Cancer classification aims to establish prognosis and select the adequate treatment for the best candidates. The Barcelona-Clinic Liver Cancer (BCLC) classification has emerged as the standard classification for clinical management of HCC[26]. This system links tumor stage with treatment strategy and has been externally validated. Three stages of HCC have been reported according to BCLC group: Early stages, Intermediate-advanced HCC and End-stage HCC. At the early stages tumor status is defined by size of the main nodule and multicentricity (single < 2 cm, single 2-5 cm, 3 nodules < 3 cm). Variables related to liver function are relevant in patients not suitable for transplantation as portal hypertension and normal bilirubin in patients undergoing resection. The limitations of one-dimensional systems, such as the Okuda staging and the Child-Pugh classification have been overcome. Several proposals reported recently and sub-classify patients at advanced stages such as the CUPI and the CLIP score[78]. The new TNM in accordance with the AJCC is based on series of patients undergoing resection. Pathological information is needed, thus representing a limitation for preoperative clinical use. Finally, the Japan Integrated Staging (JIS) includes two previous classifications: the TNM and the Japanese version of the Child-Pugh classification and offers advantages compared to CLIP score[9].
In the past 10 years, results of OLT have improved steadily because of careful patient selection pioneered by the introduction of the Conventional Milan Criteria (CMC)[10]. The aim of these criteria was to achieve a good outcome in patients who fulfilled the criteria and avoid a poor prognosis in patients who exceed them. These are patients with single HCC < 5 cm or up to three nodules < 3 cm who in major units achieve 70% survival at 5 years with a recurrence below 15%. The major drawback of OLT is the scarcity of donors.
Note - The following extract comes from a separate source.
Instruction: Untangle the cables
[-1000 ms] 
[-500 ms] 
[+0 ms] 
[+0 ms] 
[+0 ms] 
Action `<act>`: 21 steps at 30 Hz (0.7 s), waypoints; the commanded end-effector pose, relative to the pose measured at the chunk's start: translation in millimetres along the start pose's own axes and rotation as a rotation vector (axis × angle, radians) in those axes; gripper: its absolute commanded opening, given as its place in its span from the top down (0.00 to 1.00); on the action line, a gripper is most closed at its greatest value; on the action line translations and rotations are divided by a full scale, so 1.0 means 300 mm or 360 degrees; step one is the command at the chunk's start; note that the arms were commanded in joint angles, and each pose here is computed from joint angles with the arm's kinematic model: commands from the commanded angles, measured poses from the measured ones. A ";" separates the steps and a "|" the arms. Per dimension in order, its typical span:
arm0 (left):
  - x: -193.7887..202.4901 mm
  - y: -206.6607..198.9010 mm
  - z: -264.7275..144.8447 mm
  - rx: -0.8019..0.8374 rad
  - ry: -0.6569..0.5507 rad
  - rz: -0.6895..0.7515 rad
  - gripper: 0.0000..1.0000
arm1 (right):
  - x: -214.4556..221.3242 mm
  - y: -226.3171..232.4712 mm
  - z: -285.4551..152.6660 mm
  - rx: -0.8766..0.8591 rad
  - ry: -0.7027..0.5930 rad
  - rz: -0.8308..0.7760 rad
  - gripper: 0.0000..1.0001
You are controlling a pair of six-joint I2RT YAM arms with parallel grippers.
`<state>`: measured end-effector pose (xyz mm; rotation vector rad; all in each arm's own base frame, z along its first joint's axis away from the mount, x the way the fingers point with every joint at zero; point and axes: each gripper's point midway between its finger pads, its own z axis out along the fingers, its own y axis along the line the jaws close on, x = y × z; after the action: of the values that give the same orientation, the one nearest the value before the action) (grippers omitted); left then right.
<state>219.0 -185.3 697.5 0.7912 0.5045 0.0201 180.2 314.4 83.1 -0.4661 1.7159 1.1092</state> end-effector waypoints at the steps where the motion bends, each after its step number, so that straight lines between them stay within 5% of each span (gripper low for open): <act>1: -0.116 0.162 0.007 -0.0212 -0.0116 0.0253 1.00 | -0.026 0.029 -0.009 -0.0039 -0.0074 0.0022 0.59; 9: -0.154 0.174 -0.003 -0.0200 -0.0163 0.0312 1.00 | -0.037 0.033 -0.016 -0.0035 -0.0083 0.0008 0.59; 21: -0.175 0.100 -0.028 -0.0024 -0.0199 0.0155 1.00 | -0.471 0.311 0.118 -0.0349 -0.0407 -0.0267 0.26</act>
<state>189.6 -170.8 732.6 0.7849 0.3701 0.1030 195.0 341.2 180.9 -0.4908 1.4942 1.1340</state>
The increase of waiting time has led to 20% of the candidates to drop out due to progression of disease jeopardizing the outcome according to intention-to-treat analysis.
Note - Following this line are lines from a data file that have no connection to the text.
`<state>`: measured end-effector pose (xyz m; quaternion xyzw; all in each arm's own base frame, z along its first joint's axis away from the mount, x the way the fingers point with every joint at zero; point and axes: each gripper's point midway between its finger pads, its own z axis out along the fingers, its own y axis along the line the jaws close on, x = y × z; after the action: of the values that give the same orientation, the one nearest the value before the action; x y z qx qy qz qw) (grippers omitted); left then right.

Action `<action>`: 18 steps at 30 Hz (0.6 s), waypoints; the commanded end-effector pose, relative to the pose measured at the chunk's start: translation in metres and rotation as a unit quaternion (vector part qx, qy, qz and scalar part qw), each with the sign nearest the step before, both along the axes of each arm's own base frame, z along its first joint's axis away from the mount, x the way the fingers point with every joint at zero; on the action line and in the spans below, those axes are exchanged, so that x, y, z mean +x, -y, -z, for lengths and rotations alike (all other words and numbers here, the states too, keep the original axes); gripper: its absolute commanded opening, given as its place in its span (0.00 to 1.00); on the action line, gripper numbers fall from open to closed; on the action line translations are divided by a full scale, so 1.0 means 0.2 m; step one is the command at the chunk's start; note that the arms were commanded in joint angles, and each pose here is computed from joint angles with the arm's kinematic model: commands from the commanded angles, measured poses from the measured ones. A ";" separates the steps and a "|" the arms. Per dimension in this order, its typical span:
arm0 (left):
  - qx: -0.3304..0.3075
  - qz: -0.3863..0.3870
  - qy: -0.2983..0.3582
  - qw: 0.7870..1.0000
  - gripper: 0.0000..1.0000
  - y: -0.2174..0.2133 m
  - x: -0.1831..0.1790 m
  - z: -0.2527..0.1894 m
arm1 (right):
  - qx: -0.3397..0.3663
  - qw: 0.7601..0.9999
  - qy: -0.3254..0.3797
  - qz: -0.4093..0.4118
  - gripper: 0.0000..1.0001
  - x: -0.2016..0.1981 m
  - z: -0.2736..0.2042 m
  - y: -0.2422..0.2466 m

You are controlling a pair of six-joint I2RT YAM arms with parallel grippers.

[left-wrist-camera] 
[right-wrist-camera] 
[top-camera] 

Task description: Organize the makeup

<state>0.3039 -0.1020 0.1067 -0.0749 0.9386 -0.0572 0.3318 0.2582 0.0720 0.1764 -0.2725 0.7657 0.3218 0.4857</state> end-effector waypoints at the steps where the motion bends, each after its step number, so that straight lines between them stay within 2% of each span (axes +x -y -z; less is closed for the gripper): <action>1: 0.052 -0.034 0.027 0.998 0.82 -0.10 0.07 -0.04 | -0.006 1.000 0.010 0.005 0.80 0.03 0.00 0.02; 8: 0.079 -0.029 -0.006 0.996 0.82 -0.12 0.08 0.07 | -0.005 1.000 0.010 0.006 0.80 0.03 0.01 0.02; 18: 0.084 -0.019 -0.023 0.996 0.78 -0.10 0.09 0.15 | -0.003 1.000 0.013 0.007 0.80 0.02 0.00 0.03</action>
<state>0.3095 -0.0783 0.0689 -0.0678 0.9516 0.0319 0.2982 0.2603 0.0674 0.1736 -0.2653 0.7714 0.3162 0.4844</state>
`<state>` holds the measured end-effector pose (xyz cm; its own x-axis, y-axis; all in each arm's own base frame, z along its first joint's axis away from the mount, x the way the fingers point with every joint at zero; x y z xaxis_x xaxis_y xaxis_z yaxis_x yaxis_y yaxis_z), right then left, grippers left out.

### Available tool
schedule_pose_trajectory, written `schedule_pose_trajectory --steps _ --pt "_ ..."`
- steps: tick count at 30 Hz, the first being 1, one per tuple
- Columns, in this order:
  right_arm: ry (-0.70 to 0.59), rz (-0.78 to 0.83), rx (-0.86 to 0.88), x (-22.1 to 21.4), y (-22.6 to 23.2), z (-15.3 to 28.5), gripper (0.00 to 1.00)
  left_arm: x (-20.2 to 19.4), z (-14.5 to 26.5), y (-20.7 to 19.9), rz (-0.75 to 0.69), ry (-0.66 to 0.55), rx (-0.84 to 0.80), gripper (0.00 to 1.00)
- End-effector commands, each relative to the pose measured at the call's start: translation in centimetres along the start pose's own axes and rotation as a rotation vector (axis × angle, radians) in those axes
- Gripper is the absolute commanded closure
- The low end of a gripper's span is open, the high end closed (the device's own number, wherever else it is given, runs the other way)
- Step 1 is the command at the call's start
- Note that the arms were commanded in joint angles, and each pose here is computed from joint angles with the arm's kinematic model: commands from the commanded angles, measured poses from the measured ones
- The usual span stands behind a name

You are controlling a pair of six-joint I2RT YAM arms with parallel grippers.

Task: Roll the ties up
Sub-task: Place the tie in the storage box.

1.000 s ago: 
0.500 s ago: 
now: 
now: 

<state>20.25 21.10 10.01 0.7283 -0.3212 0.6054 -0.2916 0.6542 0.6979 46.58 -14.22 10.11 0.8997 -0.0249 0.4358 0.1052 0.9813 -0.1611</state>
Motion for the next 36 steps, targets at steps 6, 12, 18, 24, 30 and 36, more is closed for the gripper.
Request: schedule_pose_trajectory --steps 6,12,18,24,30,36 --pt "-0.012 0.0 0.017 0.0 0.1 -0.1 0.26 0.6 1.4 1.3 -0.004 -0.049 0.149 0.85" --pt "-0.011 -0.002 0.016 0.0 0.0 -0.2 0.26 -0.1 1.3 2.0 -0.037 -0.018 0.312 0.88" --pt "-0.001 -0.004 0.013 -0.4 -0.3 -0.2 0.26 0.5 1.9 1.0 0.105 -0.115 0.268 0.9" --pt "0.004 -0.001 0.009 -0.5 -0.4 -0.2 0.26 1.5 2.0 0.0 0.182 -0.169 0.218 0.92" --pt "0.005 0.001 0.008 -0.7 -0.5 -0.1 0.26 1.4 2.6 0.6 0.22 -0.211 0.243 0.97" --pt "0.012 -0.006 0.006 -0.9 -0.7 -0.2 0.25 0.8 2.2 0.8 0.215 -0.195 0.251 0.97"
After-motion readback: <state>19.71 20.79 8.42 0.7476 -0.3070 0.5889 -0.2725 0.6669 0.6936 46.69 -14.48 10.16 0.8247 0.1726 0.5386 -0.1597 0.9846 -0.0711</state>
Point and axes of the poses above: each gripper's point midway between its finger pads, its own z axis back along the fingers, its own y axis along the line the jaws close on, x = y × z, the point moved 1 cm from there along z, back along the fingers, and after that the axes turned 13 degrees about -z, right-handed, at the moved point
Several attempts have been made to prevent tumor progression during waiting time by applying adjuvant therapies, mainly percutaneous ablation and transcatheter arterial chemoembolization (TACE). These therapies have been tested only in the setting of observational studies, case series and cohort studies that provide limited information because of heterogeneity of patient and tumor characteristics, variable waiting times, use of different treatment modalities, variable evaluation of response and lack of consensus about criteria of drop-out[129]. Among the case series and cohort studies, some investigators suggest a favorable impact of treatment in decreasing the dropout rate. Mazzaferro reported no dropouts in 50 patients within Milan criteria treated with RFA[11]. Some studies reported no dropouts in patients within Milan treated by TACE and short waiting time (178 d) while others documented a probability of dropout of 15% at 6 mo and 25% at 12 mo[9]. Cumulative results show that RFA achieves the highest rates of complete necrosis (12%-55%) compared with TACE (22%-29%). Complete necrosis is best achieved with percutaneous ablation in tumors < 3 cm in diameter. It is estimated that drop-out rates will increase with the expansion of selection criteria as demonstrated by Roayaie[12]. Recurrence rates are majorly related to tumor stage than to neo-adjuvant therapies. It is recognized that recurrence rates are low when applying the Milan criteria, compared to a wide selection of candidates.
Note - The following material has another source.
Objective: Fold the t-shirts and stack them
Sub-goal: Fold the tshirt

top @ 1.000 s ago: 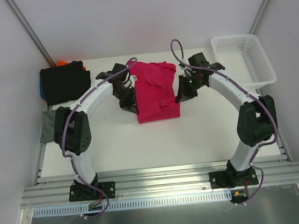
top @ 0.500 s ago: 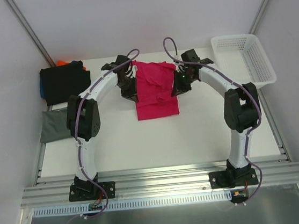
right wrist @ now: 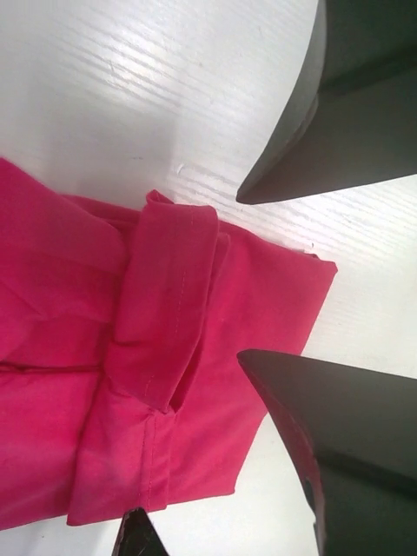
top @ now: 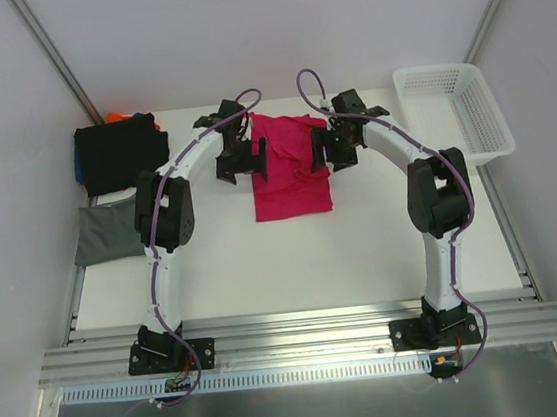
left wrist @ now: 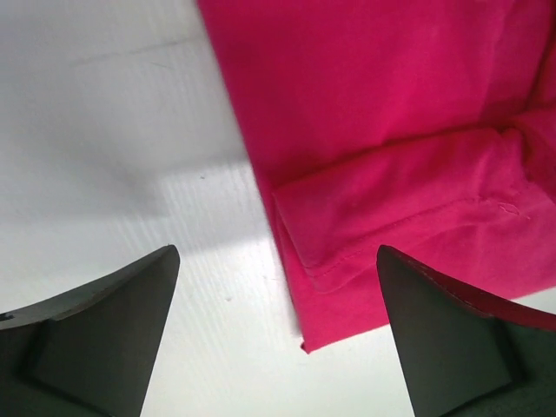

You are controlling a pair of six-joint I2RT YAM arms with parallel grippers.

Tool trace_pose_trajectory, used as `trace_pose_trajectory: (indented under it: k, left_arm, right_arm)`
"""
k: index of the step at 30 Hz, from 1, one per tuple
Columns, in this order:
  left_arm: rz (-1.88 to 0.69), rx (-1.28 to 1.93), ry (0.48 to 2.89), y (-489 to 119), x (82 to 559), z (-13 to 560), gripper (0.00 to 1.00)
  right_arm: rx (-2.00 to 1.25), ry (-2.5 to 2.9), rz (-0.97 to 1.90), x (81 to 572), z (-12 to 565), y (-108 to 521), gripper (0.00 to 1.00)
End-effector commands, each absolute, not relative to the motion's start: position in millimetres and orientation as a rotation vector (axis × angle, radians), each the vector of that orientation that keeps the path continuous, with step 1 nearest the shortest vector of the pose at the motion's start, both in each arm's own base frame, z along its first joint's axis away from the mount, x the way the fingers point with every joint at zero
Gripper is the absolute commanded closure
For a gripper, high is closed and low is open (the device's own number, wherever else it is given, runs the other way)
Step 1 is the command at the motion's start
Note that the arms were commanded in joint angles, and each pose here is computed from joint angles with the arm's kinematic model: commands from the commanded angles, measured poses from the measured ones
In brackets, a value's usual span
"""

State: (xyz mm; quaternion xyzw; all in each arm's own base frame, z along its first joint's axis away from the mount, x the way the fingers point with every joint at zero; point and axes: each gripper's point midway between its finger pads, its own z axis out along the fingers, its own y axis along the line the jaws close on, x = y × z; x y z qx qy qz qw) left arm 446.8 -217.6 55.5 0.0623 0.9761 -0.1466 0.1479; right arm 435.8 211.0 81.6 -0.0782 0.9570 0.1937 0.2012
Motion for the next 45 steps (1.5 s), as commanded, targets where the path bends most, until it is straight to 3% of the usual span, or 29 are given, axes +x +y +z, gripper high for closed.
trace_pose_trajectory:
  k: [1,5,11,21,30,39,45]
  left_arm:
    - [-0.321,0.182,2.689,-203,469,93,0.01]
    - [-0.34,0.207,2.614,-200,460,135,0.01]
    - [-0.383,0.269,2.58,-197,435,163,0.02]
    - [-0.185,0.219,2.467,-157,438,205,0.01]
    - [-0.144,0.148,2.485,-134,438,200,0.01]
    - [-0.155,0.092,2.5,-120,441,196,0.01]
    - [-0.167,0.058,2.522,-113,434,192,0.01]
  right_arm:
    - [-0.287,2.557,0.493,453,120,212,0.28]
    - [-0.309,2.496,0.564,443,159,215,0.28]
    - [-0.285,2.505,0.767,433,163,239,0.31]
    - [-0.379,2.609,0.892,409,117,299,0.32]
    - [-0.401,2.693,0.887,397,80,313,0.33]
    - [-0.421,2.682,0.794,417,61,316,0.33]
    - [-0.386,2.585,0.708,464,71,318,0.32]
The growing experience and success of OLT for HCC have fuelled controversies related to expansion of Milan criteria. Among the proposed expanded criteria the UCSF criteria (single tumor nodule up to 6.5 cm; or three or fewer tumors, the largest of which is ≤ 4.5 cm with the sum of the tumor diameters ≤ 8 cm) reflect a modest expansion of tumor size limits[13]. However, there are limitations in applicability of the UCSF criteria in the pre-transplant setting, considering that most of the patients adhering to the UCSF were also within the Milan criteria. More to the point, the overlapping population of patients adhering to the UCSF, but not the Milan criteria is often negligible and estimated to be less than 10% of the total transplanted population[129]. In addition, the limitations of pre-transplant imaging studies, exemplified by tumor under-staging in 20% of patients, have been a major concern for liberalizing the existing criteria for OLT.
Down-staging refers to a change as a result of treatment so that disease will reach the Milan criteria, as assessed by imaging techniques. In the seminal study from Majno et al[14], TACE induced down-staging of HCC > 3 cm and resulted in good survival rates after OLT, but the benefit was not confirmed in other investigations that studied TACE or RFA. The UCSF group reported a cohort of 30 patients treated heterogeneously, so that disease would reach the Milan criteria. Half the patients with down-staged tumors were effectively transplanted, although some bias exists and control studies required. Therefore, nowadays down-staging should be assessed in the setting of clinical research.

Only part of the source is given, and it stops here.